++++ Input data ++++
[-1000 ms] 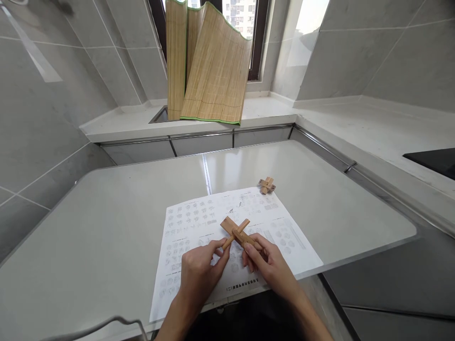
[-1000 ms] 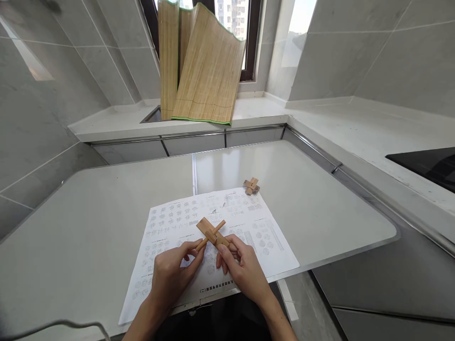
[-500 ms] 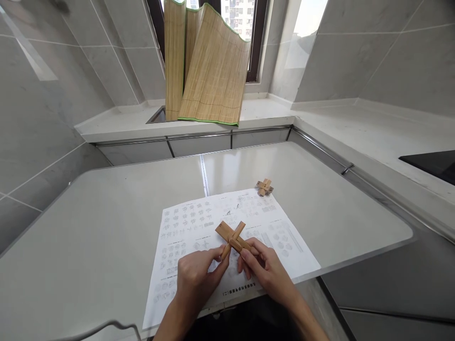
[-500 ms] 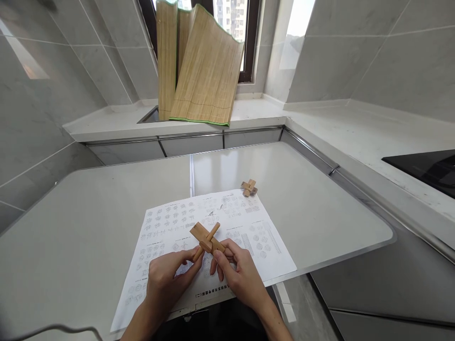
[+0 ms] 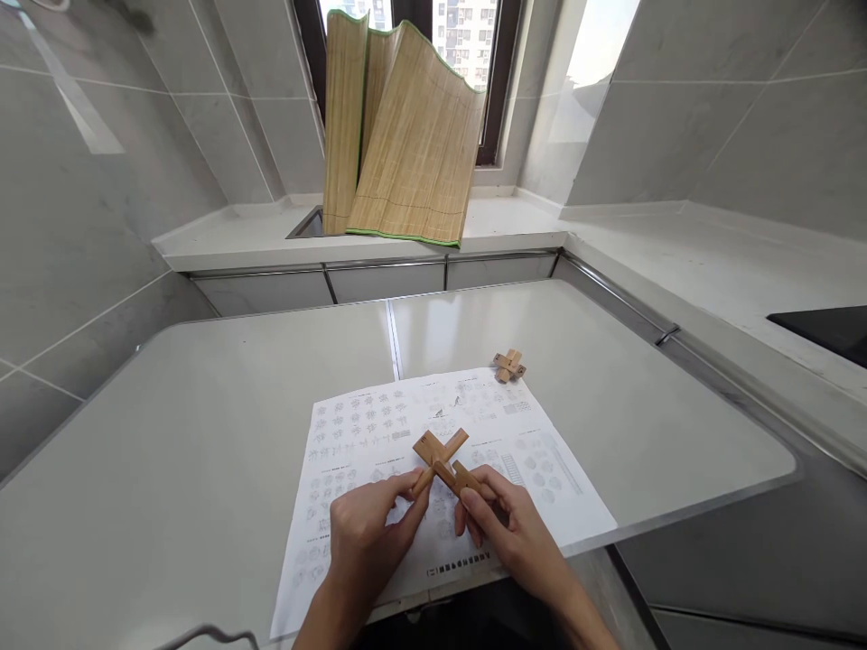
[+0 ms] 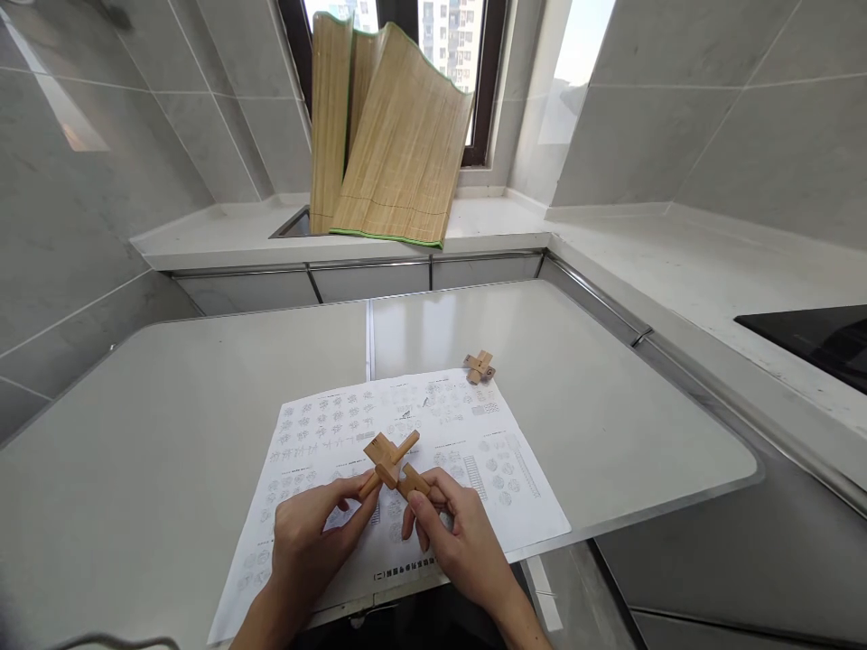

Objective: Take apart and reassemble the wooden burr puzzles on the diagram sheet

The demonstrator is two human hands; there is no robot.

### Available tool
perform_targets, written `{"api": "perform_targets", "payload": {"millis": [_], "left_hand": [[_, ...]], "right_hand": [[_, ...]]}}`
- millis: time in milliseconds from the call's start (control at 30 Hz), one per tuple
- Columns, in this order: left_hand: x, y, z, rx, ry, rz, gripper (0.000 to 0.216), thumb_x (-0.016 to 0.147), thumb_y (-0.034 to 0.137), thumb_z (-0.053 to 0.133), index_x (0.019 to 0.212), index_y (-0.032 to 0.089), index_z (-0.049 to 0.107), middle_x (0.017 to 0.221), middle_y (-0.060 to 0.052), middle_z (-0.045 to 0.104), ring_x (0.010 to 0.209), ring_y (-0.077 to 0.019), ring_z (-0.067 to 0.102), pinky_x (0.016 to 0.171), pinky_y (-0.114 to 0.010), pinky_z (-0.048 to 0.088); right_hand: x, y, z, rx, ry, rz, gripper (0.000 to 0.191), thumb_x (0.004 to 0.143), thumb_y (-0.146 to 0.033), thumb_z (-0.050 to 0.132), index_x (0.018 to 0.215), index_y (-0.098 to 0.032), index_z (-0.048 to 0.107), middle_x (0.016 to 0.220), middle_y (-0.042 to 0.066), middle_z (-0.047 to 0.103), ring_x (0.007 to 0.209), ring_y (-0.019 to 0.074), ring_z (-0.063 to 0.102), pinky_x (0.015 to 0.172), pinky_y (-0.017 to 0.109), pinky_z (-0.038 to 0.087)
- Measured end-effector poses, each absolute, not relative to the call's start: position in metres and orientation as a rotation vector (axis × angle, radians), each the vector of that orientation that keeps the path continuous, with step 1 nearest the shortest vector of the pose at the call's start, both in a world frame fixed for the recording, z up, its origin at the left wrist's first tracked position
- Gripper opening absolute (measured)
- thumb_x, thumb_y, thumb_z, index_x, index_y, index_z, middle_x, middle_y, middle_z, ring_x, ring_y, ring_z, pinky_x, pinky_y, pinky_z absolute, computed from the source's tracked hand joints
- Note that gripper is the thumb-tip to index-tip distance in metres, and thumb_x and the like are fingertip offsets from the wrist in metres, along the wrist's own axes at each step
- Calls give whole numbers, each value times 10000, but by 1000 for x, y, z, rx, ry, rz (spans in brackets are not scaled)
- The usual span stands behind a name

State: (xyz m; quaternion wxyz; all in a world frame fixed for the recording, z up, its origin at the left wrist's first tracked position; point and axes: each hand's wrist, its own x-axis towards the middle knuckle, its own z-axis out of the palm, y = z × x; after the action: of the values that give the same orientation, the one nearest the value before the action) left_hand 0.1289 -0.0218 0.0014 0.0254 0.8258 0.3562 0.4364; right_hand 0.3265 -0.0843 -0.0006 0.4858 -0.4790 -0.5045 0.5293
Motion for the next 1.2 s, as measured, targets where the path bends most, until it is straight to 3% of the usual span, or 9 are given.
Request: {"api": "perform_targets", "payload": {"millis": [200, 367, 533, 667, 1000, 1200], "left_hand": [[131, -23, 7, 2450, 1156, 1224, 76, 905, 200, 710, 960, 245, 683, 790, 41, 782, 630, -143, 727, 597, -249, 559], [130, -23, 18, 2111, 1187, 1082, 534, 774, 244, 754, 1263, 251, 540, 1155, -71, 736, 1022, -260, 729, 886, -400, 604], [123, -15, 24, 1797, 1045, 822, 778, 828, 414, 771, 1498, 280, 398, 1445, -157, 609, 1311, -354, 612, 1075, -539, 517], [119, -8, 25, 1686, 992, 657, 886, 816, 433, 790, 1564, 314, 330, 1424, -153, 641, 1356, -374, 584, 1119, -603, 464], [128, -8, 32, 1569, 908, 697, 836, 767, 353, 828, 1498, 323, 423, 1340, -117, 688, 1281, -325, 647, 1138, -538, 469], [136, -9, 24, 1447, 790, 800, 778, 794, 404, 820, 1481, 327, 464, 1433, -144, 634, 1265, -343, 657, 1023, -484, 571]], "right_hand": [[325, -84, -2, -1193, -1232, 1253, 317, 1044, -514, 528, 975, -218, 619, 745, 4, 687, 589, 134, 517, 600, 274, 408], [325, -83, -4, -1221, -1240, 1224, 327, 1049, -521, 508, 984, -222, 620, 759, -1, 679, 591, 135, 525, 594, 271, 408], [324, -83, -1, -1235, -1294, 1216, 349, 1045, -536, 500, 953, -219, 613, 760, 4, 686, 603, 140, 540, 608, 274, 417], [323, -85, 0, -1221, -1327, 1232, 343, 1044, -532, 500, 954, -223, 620, 753, 4, 694, 617, 147, 560, 628, 276, 429], [322, -84, 0, -1202, -1399, 1242, 309, 1060, -488, 488, 916, -235, 590, 722, -12, 673, 609, 143, 527, 627, 266, 401], [319, -86, -4, -1227, -1490, 1201, 283, 1058, -433, 503, 876, -231, 580, 730, -9, 678, 611, 143, 515, 608, 262, 370]]}}
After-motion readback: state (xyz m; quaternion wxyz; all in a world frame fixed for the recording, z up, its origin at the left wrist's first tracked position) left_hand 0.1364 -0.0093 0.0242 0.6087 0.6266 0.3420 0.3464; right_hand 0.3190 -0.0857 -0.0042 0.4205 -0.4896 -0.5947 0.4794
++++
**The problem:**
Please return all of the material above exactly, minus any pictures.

**Problem solution:**
[-1000 ms] 
[-1000 ms] 
[-500 ms] 
[-500 ms] 
[+0 ms] 
[+0 ms] 

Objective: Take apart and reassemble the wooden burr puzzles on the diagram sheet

The demonstrator is two human hands; there is no robot.

### Available tool
perform_targets, written `{"api": "perform_targets", "payload": {"millis": [_], "left_hand": [[_, ...]], "right_hand": [[_, ...]]}}`
- millis: time in milliseconds from the call's start (control at 30 Hz), one per tuple
- Columns, in this order: left_hand: x, y, z, rx, ry, rz, gripper (0.000 to 0.216), thumb_x (-0.016 to 0.147), thumb_y (-0.034 to 0.137), thumb_z (-0.053 to 0.133), index_x (0.019 to 0.212), index_y (-0.032 to 0.089), index_z (-0.049 to 0.107), middle_x (0.017 to 0.221), middle_y (-0.060 to 0.052), middle_z (-0.045 to 0.104), ring_x (0.010 to 0.209), ring_y (-0.077 to 0.019), ring_z (-0.067 to 0.102), pinky_x (0.016 to 0.171), pinky_y (-0.114 to 0.010), pinky_z (-0.048 to 0.088); right_hand: x, y, z, rx, ry, rz, gripper (0.000 to 0.191), thumb_x (0.004 to 0.143), thumb_y (-0.146 to 0.033), thumb_z (-0.050 to 0.132), index_x (0.018 to 0.215), index_y (-0.098 to 0.032), index_z (-0.048 to 0.107), middle_x (0.016 to 0.220), middle_y (-0.042 to 0.066), middle_z (-0.047 to 0.103), ring_x (0.007 to 0.209), ring_y (-0.019 to 0.074), ring_z (-0.063 to 0.102), pinky_x (0.015 to 0.172), pinky_y (-0.017 to 0.109), pinky_z (-0.038 to 0.087)
- Measured end-effector poses, each absolute, not relative to the call's start: position in metres and orientation as a rotation vector (axis × angle, radians), each the vector of that orientation that keeps the path continuous, with step 1 nearest the shortest vector of the pose at the call's start, both in a world frame fixed for the recording, z up, its origin at the left wrist's first tracked position
- Gripper opening absolute (measured)
- thumb_x, thumb_y, thumb_z, index_x, index_y, index_z, middle_x, middle_y, middle_z, ring_x, ring_y, ring_z, pinky_x, pinky_y, pinky_z absolute, computed from the source's tracked hand joints
- Note that gripper is the thumb-tip to index-tip distance in metres, and thumb_x and the like are fingertip offsets from the wrist in metres, along the wrist's own axes at each step
- Calls give whole numbers, each value times 10000, but by 1000 for x, y, z, rx, ry, rz (spans in brackets are not scaled)
- The usual span stands behind a name

State: (xyz m; quaternion wxyz; all in a world frame fixed for the recording, z up, its origin at the left wrist's first tracked position; point and axes: each hand's wrist, its own x-axis towards the middle knuckle, its own z-axis out of the palm, y = z × x; after the action: of the values that give the same orientation, the one nearest the value before the action) left_hand 0.1289 -0.0218 0.0014 0.0254 0.8258 0.3562 0.4364; right_hand 0.3265 -0.0843 -0.0006 0.4858 -0.4790 -0.5045 0.5293
Motion for the next 1.2 s, as measured, targets where the path bends most, until it is straight to 3% of the usual span, or 9 are given.
Request: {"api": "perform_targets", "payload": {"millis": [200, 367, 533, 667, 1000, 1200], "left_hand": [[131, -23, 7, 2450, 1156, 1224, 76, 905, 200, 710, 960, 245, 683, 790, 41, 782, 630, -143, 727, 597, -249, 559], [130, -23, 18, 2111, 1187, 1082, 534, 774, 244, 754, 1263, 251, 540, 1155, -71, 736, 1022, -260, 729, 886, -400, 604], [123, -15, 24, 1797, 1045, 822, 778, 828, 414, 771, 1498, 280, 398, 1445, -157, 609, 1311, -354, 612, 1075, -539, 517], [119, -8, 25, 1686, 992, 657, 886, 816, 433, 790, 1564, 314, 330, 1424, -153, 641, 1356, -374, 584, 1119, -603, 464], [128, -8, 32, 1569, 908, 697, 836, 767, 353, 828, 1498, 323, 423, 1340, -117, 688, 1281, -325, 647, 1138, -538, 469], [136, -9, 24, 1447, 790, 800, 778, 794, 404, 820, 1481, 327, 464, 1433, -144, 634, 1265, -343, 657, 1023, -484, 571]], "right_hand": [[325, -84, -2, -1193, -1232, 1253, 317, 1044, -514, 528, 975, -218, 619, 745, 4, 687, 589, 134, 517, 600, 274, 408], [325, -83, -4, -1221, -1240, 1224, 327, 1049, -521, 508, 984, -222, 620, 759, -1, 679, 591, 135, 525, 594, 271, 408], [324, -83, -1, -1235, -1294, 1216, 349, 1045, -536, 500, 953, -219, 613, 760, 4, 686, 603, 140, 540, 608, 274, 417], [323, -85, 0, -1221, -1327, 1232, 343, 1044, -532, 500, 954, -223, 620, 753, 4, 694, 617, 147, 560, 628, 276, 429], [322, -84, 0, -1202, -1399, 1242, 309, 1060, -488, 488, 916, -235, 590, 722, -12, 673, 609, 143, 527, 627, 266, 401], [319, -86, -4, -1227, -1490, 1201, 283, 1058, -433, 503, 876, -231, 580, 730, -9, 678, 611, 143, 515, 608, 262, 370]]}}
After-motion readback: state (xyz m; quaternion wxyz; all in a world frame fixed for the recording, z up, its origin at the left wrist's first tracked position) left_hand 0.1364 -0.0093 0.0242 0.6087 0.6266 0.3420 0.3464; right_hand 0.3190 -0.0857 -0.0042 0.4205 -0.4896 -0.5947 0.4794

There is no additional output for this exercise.